Alexandru’s parents were arrested in early 2014 and were charged with the murder of their son. An investigator into the boy’s death spoke in court against them and said that the parents had left for church around 6 pm and they came home at around 8 pm and it was around then that his father said that their son wasn’t breathing. But instead of calling the emergency services, they had spent the next two hours praying before finally calling EMS. During the court case, it was also revealed that on the night of Alex’s death, about half-dozen people from the Radita’s church visited their family home. Nicolae Brancu, a Romanian Apostolic Church pastor who testified in court revealed that upon arrival they went straight to the 15-year-old’s bedroom where Alex lay and he knew immediately that he was dead. As he recalled, Mrs.
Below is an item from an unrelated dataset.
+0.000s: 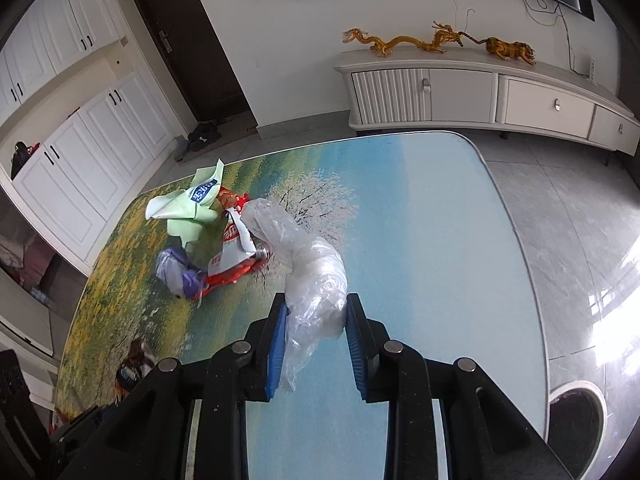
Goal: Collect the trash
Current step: 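Lift the brown chip bag and clear plastic bag off the table with both tools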
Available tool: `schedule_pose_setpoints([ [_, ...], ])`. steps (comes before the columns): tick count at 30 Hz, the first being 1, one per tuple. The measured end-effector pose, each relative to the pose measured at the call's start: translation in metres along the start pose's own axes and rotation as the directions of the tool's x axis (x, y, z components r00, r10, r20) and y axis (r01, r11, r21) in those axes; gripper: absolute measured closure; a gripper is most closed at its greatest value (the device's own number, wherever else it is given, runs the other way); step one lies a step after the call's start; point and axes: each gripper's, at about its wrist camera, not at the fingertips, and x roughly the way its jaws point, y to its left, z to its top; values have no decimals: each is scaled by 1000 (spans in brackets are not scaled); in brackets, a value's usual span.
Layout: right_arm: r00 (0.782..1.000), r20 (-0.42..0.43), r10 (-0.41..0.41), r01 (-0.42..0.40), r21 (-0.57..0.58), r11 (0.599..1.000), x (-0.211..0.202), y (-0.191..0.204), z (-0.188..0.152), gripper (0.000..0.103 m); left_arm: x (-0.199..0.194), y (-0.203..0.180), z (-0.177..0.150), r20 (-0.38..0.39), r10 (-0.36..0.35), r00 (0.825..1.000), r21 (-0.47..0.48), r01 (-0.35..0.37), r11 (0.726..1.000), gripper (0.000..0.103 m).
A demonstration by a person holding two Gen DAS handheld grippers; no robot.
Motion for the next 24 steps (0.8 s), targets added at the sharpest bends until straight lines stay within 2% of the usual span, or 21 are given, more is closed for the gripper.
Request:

Radita was lying beside him on the bed and touching him, and he told her to call an ambulance but the father did that only after speaking to his family first. It also came to light that as EMS workers arrived, they found the group chanting in the living room.
The Court Case
During the trial, one of the boy’s seven siblings had testified and revealed that their mother was particularly fond of Alex. According to CBC News reporting on the court case when the sister was asked if her parents didn’t believe in doctors because of their religion, she said yes, and then when asked if when her brother got sick he never went to see a doctor, she once again said yes. As per The Canadian Press, Judge Karen Horner had said the parents intended to and did isolate their son from anyone who could intervene or monitor his insulin treatment aside from themselves. Speaking candidly, she also said, “His physical condition at death was not sudden or quick occurrence but rather took place over months and possibly, probably years.”
The Radita’s Sentencing
In the end, both Emil and Rodica Radita, parents of the boy were convicted of first-degree murder. During their sentencing, the press had commented on how the parents had shown no emotion as the judge Karen Horner sentenced them both to life in prison with no chance of parole for 25 years. After the trial, Alexandru’s social worker Patricia MacDonald was fighting back tears, calling the verdict “justice for Alex”. Speaking with the press she said, “He went through a horrendous, horrible ending to his life and I’m glad to see his parents being held accountable.” According to CBC News, MacDonald now hopes that she can work with Canadian lawmakers to create an ‘Alex Alert’ system, similar to ‘Amber Alerts’, so that others might not suffer the same way that the 15-year-old did.